Er was behoefte aan grotere faciliteiten voor chirurgische en postoperatieve behandeling en ook revalidatie van de patiënten, samen met de verschillende specialismen die betrokken zijn bij hun zorg. Gillies speelde een grote rol in het ontwerp van een gespecialiseerde eenheid in het Queen Mary's Hospital in Sidcup, in het zuidoosten van Londen. Het opende met 320 bedden - en aan het einde van de oorlog waren er meer 600 bedden en waren er 11.752 operaties uitgevoerd. Maar reconstructieve chirurgie ging door nadat lang nadat de vijandelijkheden waren gestopt en tegen de tijd dat de eenheid uiteindelijk werd gesloten in 1929, ongeveer 8.000 militairen tussen 1920 en 1925 werden behandeld.

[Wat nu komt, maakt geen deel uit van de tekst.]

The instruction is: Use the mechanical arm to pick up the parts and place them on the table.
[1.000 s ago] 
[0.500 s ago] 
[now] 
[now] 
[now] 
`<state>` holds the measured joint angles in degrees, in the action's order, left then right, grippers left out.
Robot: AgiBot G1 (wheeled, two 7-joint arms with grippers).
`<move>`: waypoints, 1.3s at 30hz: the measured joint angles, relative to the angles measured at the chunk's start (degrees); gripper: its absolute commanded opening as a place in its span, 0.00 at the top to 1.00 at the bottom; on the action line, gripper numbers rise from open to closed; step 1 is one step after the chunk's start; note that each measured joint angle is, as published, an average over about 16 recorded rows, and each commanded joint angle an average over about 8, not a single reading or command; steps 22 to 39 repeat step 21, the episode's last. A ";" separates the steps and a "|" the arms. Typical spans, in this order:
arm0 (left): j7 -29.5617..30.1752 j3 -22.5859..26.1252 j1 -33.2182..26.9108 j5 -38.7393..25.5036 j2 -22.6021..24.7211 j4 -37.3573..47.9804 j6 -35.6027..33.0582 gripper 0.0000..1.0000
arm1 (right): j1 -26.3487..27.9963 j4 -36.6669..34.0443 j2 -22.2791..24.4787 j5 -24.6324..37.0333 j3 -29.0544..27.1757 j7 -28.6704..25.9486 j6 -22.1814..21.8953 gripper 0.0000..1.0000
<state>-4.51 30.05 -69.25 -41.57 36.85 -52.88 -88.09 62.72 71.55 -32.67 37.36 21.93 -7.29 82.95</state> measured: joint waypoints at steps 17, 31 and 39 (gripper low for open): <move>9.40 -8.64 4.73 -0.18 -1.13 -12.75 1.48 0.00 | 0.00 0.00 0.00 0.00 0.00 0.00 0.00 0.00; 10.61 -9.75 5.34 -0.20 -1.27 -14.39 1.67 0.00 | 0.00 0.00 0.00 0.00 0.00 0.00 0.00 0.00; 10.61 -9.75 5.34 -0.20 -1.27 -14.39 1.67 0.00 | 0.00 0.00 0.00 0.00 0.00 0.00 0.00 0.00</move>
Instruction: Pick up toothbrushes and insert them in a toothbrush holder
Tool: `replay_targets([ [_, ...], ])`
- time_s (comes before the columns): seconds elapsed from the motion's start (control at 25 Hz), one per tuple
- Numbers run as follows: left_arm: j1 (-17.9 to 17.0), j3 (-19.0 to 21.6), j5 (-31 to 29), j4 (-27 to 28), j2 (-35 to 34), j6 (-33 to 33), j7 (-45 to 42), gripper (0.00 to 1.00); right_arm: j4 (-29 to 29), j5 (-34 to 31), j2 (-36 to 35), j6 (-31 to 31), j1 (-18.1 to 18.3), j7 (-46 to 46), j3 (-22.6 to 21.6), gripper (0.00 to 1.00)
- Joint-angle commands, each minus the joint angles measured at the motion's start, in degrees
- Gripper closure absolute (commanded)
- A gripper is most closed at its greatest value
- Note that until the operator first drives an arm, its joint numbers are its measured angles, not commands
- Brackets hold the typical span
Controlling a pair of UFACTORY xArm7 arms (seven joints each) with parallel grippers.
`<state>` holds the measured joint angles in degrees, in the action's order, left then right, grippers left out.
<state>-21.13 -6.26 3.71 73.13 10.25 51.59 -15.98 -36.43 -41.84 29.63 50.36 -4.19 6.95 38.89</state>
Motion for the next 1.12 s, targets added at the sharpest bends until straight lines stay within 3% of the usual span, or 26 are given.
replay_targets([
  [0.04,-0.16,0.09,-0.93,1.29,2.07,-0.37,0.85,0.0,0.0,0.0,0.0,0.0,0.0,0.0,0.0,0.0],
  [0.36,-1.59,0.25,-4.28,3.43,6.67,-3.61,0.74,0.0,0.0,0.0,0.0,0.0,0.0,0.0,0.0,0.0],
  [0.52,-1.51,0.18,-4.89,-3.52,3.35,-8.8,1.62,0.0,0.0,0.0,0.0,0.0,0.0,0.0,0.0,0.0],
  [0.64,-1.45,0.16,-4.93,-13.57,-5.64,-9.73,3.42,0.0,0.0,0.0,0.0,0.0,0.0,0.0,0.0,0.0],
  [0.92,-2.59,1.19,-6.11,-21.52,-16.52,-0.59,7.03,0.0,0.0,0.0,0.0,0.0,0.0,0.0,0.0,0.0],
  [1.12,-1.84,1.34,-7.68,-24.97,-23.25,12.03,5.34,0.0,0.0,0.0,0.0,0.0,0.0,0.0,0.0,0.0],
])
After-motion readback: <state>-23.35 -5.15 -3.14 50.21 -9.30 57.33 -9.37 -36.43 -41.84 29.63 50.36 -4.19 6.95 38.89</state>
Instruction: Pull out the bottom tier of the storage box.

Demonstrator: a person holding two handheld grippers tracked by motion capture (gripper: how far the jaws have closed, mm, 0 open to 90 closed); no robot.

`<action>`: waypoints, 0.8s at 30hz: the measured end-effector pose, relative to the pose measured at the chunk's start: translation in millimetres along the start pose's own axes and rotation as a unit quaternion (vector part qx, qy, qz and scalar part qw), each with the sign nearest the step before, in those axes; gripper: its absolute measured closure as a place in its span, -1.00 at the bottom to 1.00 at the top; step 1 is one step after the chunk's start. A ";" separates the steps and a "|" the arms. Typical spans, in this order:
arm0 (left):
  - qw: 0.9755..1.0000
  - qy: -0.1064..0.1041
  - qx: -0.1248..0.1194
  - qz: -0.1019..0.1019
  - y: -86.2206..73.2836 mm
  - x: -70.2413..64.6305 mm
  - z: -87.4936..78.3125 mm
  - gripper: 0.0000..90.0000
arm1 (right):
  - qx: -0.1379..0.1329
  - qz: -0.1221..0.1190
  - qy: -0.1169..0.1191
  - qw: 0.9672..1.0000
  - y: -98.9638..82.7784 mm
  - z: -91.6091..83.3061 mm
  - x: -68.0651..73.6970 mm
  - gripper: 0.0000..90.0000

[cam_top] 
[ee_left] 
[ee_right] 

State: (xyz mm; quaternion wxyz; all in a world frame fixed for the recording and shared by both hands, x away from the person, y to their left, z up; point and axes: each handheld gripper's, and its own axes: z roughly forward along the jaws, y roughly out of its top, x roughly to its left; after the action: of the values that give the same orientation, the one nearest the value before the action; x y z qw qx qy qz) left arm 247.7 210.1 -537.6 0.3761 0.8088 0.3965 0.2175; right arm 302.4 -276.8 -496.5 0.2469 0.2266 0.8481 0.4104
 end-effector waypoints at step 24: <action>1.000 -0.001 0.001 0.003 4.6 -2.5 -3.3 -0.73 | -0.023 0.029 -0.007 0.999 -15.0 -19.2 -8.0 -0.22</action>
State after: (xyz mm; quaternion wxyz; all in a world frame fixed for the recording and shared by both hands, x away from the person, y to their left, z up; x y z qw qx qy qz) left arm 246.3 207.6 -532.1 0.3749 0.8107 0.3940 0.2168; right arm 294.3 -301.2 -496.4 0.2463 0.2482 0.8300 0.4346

De details van de verwondingen, de operaties om ze te corrigeren en de uiteindelijke uitkomst werden allemaal in detail vastgelegd, zowel door vroege klinische fotografie als door gedetailleerde tekeningen en schilderijen gemaakt door Henry Tonks, die hoewel hij was opgeleid als arts, de geneeskunde had opgegeven voor schilderij. Tonks werd een oorlogskunstenaar aan het westfront, maar sloot zich vervolgens aan bij Gillies om niet alleen te helpen bij het vastleggen van de nieuwe plasticprocedures, maar ook bij hun planning.

De enige echte vooruitgang

De complexe gezichts- en hoofdoperatie vereisten nieuwe manieren om verdoving te geven.Anesthesie was over het algemeen als een specialiteit tijdens de oorlogsjaren vooruitgegaan - zowel in de manier waarop het werd toegediend als ook hoe artsen werden opgeleid (voorheen was anesthesie vaak gegeven door een jong lid van het chirurgisch team).

De overleving van operaties die anesthesie vereisten, verbeterde, hoewel de technieken nog steeds gebaseerd waren op chloroform en ether. Het verdovingsteam van de Queen Mary ontwikkelde een methode om een ​​rubberen slang van de neus naar de luchtpijp (luchtpijp) te leiden, en werkte ook aan de endotracheale tube (mond naar luchtpijp) die was gemaakt van commerciële rubberen slangen. Veel van hun technieken blijven vandaag in gebruik. Zoals een Oostenrijkse arts in 1935 schreef:

Niemand heeft de laatste oorlog gewonnen, maar de medische diensten. De toename van kennis was de enige te bepalen winst voor de mensheid in een verwoestende catastrofe.

De auteur wil graag de hulp van Norman G Kirby, generaal-majoor (gepensioneerd), directeur van de legeroperatie 1978-82 erkennen.

Dit artikel werd oorspronkelijk gepubliceerd op The Conversation door Robert Kirby. Lees hier het originele artikel.